WORK ORDER
Make an exact copy of all the data.

* * * * * * *

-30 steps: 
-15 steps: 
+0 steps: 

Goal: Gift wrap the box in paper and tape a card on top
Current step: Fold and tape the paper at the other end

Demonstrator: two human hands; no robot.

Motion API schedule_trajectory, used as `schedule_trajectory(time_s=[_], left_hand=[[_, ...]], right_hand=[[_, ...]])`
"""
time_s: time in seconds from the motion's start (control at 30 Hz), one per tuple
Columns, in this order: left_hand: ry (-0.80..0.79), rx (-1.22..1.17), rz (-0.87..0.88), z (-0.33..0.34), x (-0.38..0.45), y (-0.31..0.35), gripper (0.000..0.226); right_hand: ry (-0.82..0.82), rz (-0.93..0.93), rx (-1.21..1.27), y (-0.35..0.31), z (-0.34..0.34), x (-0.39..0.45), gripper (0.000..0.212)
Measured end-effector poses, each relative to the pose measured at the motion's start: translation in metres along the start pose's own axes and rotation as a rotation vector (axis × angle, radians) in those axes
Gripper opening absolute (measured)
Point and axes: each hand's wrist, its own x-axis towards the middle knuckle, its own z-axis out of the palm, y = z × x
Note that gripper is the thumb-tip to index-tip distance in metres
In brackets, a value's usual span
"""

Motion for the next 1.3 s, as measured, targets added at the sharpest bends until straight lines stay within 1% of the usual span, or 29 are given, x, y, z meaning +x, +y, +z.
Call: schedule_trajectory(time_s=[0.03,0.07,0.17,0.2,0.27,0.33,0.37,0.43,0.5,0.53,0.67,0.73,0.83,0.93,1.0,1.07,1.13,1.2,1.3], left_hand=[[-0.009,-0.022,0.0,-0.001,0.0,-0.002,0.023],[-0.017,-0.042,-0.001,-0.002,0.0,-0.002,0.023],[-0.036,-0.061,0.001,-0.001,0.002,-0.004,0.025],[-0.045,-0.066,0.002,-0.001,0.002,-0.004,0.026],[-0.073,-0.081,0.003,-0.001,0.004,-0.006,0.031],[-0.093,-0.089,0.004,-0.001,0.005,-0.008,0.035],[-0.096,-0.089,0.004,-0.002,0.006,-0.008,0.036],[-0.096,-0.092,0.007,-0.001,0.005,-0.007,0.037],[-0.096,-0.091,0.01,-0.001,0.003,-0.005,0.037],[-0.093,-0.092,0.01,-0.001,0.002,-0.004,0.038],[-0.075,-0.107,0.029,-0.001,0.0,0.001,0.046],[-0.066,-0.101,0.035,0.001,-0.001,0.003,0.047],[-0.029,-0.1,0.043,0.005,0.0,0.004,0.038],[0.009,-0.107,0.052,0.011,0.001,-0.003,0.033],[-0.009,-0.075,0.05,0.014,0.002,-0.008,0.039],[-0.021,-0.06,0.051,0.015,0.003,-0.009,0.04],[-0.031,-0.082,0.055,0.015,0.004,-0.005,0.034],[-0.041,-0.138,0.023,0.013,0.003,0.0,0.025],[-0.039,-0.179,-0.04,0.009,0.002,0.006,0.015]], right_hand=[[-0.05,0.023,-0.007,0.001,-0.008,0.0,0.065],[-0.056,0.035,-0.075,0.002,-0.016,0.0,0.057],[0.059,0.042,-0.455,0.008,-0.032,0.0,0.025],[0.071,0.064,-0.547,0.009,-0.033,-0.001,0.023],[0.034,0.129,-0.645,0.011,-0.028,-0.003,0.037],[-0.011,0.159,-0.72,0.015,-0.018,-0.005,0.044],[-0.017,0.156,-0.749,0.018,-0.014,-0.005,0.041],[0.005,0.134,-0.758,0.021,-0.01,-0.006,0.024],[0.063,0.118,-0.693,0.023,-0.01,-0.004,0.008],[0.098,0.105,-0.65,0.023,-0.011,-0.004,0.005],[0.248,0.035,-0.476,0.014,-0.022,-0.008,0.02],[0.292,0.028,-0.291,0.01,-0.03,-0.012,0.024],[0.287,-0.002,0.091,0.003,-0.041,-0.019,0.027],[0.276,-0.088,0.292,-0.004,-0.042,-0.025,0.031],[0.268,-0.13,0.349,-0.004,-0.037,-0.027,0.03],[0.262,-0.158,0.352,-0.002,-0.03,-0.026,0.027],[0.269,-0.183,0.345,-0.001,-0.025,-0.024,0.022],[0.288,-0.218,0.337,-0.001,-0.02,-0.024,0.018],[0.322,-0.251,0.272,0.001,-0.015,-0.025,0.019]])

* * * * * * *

WORKED SOLUTION
-30 steps: 
-15 steps: 
+0 steps: 

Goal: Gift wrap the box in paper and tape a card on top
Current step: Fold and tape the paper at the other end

Demonstrator: two human hands; no robot.

Motion API schedule_trajectory, used as `schedule_trajectory(time_s=[_], left_hand=[[_, ...]], right_hand=[[_, ...]])`
"""
time_s: time in seconds from the motion's start (control at 30 Hz), one per tuple
Columns, in this order: left_hand: ry (-0.80..0.79), rx (-1.22..1.17), rz (-0.87..0.88), z (-0.33..0.34), x (-0.38..0.45), y (-0.31..0.35), gripper (0.000..0.226); right_hand: ry (-0.82..0.82), rz (-0.93..0.93), rx (-1.21..1.27), y (-0.35..0.31), z (-0.34..0.34), x (-0.39..0.45), gripper (0.000..0.212)
Measured end-effector poses, each relative to the pose measured at the motion's start: translation in metres along the start pose's own axes and rotation as a rotation vector (axis × angle, radians) in those axes
Gripper opening absolute (measured)
Point and axes: each hand's wrist, its own x-axis towards the middle knuckle, its own z-axis out of the palm, y = z × x
Note that gripper is the thumb-tip to index-tip distance in metres
In brackets, a value's usual span
"""

Motion for the next 1.3 s, as measured, targets added at the sharpest bends until straight lines stay within 1% of the usual span, or 29 are given, x, y, z meaning +x, +y, +z.
Call: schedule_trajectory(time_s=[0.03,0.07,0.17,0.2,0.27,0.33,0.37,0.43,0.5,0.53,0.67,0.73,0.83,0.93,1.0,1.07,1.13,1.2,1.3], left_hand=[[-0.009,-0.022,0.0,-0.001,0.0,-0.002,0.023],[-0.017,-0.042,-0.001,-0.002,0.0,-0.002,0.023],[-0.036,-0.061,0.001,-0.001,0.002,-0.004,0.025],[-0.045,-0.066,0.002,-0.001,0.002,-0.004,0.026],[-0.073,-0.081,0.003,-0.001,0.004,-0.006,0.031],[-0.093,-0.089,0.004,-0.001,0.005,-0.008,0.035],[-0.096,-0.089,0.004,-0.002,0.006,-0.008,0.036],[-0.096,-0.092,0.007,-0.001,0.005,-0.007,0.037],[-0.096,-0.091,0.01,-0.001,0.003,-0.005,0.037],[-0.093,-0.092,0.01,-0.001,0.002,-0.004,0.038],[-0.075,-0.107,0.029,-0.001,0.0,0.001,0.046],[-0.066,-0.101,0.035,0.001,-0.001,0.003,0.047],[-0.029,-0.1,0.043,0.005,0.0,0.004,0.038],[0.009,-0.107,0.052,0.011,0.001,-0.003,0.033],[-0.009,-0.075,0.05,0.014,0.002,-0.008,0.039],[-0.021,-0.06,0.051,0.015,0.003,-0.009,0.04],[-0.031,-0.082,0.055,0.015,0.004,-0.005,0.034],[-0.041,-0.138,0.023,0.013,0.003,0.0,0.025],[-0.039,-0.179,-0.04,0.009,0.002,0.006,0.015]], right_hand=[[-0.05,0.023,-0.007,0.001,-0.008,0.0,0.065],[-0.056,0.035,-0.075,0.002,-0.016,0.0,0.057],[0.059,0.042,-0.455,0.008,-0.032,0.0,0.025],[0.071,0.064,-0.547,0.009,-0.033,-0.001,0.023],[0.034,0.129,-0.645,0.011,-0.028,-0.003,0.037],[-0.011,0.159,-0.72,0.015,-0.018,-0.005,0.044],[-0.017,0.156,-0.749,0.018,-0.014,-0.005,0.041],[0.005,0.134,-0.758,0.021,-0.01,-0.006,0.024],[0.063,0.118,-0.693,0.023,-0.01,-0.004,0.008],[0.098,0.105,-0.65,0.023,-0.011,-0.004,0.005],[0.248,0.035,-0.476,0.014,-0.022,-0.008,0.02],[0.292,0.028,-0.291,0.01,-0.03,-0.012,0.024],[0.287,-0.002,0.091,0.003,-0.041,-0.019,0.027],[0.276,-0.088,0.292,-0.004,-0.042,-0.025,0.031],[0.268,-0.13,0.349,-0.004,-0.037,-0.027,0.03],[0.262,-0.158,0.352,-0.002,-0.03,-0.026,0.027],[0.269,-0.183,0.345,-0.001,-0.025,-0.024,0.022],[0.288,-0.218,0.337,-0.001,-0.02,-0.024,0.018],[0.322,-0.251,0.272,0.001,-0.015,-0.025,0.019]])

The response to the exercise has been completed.